--- EXERCISE DESCRIPTION ---
Below is a block of data; give all of it again word for word.

--- EXERCISE DATA ---

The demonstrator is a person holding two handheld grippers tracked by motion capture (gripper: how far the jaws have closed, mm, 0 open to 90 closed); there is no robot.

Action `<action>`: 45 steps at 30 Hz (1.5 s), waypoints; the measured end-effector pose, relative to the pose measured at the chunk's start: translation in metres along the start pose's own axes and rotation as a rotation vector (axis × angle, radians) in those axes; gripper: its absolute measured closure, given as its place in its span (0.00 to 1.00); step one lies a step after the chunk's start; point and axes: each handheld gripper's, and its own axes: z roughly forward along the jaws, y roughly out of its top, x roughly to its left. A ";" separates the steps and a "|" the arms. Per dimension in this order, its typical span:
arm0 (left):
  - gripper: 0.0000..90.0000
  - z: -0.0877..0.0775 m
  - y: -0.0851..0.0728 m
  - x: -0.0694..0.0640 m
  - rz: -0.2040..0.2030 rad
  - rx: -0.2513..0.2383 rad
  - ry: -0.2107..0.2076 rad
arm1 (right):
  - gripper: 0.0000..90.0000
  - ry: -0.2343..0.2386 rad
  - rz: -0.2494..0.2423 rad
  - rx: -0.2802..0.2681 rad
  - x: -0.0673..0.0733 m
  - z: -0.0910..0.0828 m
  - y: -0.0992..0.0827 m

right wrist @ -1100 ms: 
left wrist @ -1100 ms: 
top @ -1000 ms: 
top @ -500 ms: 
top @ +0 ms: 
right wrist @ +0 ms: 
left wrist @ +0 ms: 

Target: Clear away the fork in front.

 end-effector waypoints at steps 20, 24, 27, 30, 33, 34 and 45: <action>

--- EXERCISE SOLUTION ---
The demonstrator is a person holding two handheld grippers tracked by motion capture (gripper: how far the jaws have closed, mm, 0 open to 90 closed); there is no robot.

Action `<action>`: 45 steps at 30 Hz (1.5 s), waypoints; the measured end-effector pose, relative to the pose measured at the chunk's start: translation in metres along the start pose's own axes and rotation as a rotation vector (axis × angle, radians) in those axes; gripper: its absolute measured closure, given as its place in its span (0.00 to 1.00); step one lies a step after the chunk's start; point and axes: each handheld gripper's, and its own axes: z roughly forward along the jaws, y roughly out of its top, x roughly to its left. A ";" separates the steps and a "|" the arms. Per dimension in this order, its typical span:
arm0 (left):
  - gripper: 0.0000..90.0000
  - z: -0.0877..0.0775 m
  - y: -0.0851..0.0728 m
  - x: -0.0694..0.0640 m
  - rz: -0.2040..0.2030 rad
  - rx: -0.2513..0.2383 rad
  - ry: -0.2107..0.2076 rad
arm1 (right):
  - gripper: 0.0000..90.0000
  - ry: -0.2343..0.2386 rad
  - rz: -0.2494..0.2423 rad
  - rx: -0.2802..0.2681 rad
  - x: -0.0673..0.0733 m
  - z: -0.0910..0.0828 m
  - y: -0.0992..0.0827 m

right wrist @ -1100 ms: 
left wrist @ -1100 ms: 
top @ -1000 ms: 
top @ -500 ms: 
top @ +0 ms: 
right wrist @ +0 ms: 
left wrist @ +0 ms: 

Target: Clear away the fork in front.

 end-effector waypoints at steps 20, 24, 27, 30, 33, 34 and 45: <action>

The exercise concludes with that.